_Task objective:_
Scan the data below and pick out the lines containing the word "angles".

_Data section:_
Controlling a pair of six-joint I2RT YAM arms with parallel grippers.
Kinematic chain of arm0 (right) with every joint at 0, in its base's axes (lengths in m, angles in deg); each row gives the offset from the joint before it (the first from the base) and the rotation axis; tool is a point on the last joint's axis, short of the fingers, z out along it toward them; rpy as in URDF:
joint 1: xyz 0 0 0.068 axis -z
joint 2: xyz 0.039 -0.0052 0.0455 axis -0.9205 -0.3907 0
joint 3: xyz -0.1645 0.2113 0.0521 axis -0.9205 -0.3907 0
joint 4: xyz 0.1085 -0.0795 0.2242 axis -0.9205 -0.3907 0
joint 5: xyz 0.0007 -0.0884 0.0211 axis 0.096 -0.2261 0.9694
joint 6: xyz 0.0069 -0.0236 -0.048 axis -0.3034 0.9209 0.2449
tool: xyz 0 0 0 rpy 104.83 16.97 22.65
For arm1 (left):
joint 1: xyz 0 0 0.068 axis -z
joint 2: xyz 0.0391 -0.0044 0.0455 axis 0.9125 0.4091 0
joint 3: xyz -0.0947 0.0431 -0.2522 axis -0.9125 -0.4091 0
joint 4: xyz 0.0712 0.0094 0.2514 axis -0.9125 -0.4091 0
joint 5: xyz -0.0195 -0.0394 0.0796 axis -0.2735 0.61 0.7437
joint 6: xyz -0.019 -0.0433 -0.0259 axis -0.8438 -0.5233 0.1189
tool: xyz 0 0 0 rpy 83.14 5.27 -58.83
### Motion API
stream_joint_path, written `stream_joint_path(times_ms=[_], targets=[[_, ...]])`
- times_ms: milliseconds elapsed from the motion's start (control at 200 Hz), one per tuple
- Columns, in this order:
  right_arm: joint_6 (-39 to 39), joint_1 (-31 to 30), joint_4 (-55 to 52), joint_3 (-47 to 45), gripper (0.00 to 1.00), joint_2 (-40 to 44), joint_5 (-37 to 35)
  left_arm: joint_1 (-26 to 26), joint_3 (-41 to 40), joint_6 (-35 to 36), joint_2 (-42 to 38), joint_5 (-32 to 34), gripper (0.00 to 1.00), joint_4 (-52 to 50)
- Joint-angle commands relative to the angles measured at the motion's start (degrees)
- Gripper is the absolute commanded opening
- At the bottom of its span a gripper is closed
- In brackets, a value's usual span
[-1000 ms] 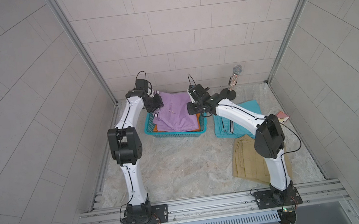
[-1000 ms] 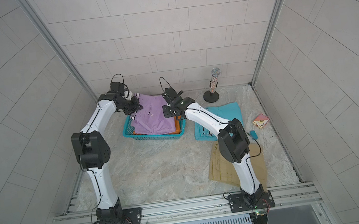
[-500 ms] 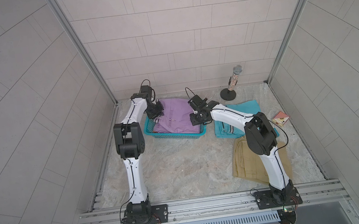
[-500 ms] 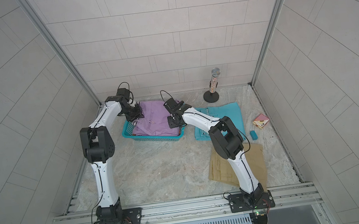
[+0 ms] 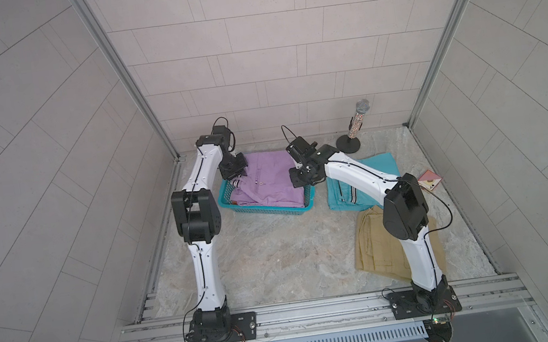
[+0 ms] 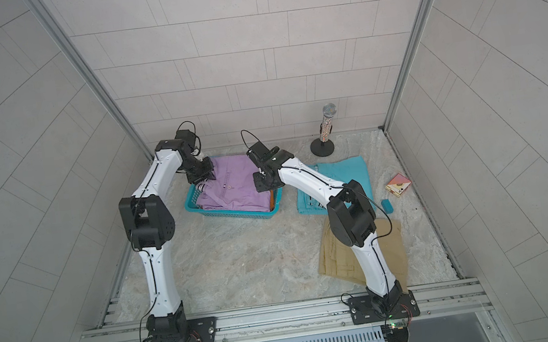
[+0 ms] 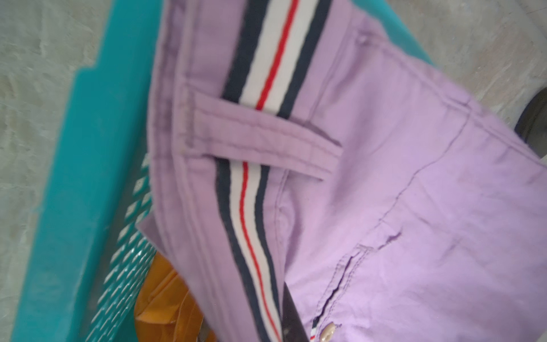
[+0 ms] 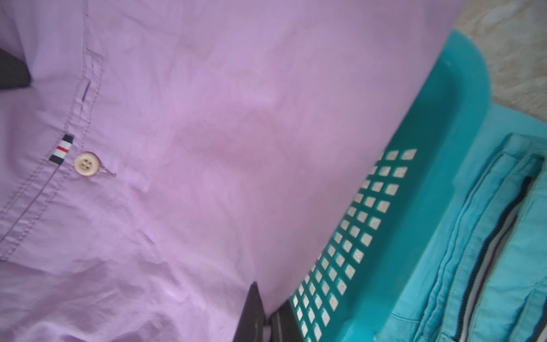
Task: Put the folded long pants in the basket
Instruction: Place the long pant in the basket.
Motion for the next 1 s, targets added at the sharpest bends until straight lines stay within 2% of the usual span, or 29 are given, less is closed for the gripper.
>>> stream_joint_path(times_ms=[0,110,155,190,340,385,460,530,590,610,660,705,861,996], targets=[[-1.4,-0.7,-5.7,-3.5,0.0,0.4,-0.8,-0.6,1.1,2.2,2.6,4.5,0.0,-4.6],[-1.5,-1.3,-4.9,-4.4,0.0,-1.1,-2.8,-0.5,2.0,2.8,5.3,4.5,0.0,-3.8],[-1.5,-1.3,-4.9,-4.5,0.0,-1.5,-2.9,-0.4,2.4,3.3,6.0,4.6,0.06,-3.5],[-1.5,-1.4,-4.9,-4.4,0.01,-1.5,-2.7,-0.2,2.7,3.5,6.2,4.8,0.19,-3.4],[0.0,-1.5,-4.9,-2.6,0.27,1.6,-3.2,0.6,2.7,3.0,1.3,5.6,0.76,-1.7],[0.7,-1.6,-5.5,-1.1,0.32,3.2,-3.9,0.9,1.9,2.5,-1.2,6.0,0.84,-0.8],[1.7,-2.1,-7.0,2.0,0.36,5.7,-4.5,1.4,0.9,1.3,-6.3,6.6,0.84,-0.4],[2.3,-3.0,-9.0,5.3,0.38,6.9,-4.8,2.1,-0.3,-0.4,-10.6,7.7,0.79,-1.2],[2.2,-4.3,-9.8,7.1,0.38,7.3,-4.4,2.6,-2.7,-1.9,-14.0,8.2,0.63,-2.5],[2.1,-4.7,-9.8,7.2,0.38,7.3,-4.1,2.8,-3.7,-2.3,-15.0,8.2,0.54,-2.9],[1.5,-5.9,-9.2,6.7,0.36,7.0,-2.7,2.9,-6.8,-3.5,-17.3,7.6,0.2,-3.5],[0.7,-7.1,-8.1,5.6,0.35,6.6,-1.6,2.9,-10.6,-4.6,-19.2,7.0,0.0,-2.8],[-2.6,-9.6,-2.2,-0.8,0.3,3.8,2.5,2.8,-26.4,-7.2,-23.4,1.5,0.0,7.0],[-4.7,-9.8,0.6,-5.1,0.29,0.1,5.2,2.7,-30.0,-7.8,-18.7,0.9,0.0,9.9]])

_Response to this task:_
Kinematic chain of arm0 (right) with every joint at 0, in its base's axes (lengths in m, angles in deg); each row gives the offset from the joint before it (the first from the base) and the rotation axis; tool is a point on the last joint's axis, short of the fingers, z out along it toward them; rpy as in URDF:
- Joint-angle commands relative to the angles measured at the motion's start (degrees)

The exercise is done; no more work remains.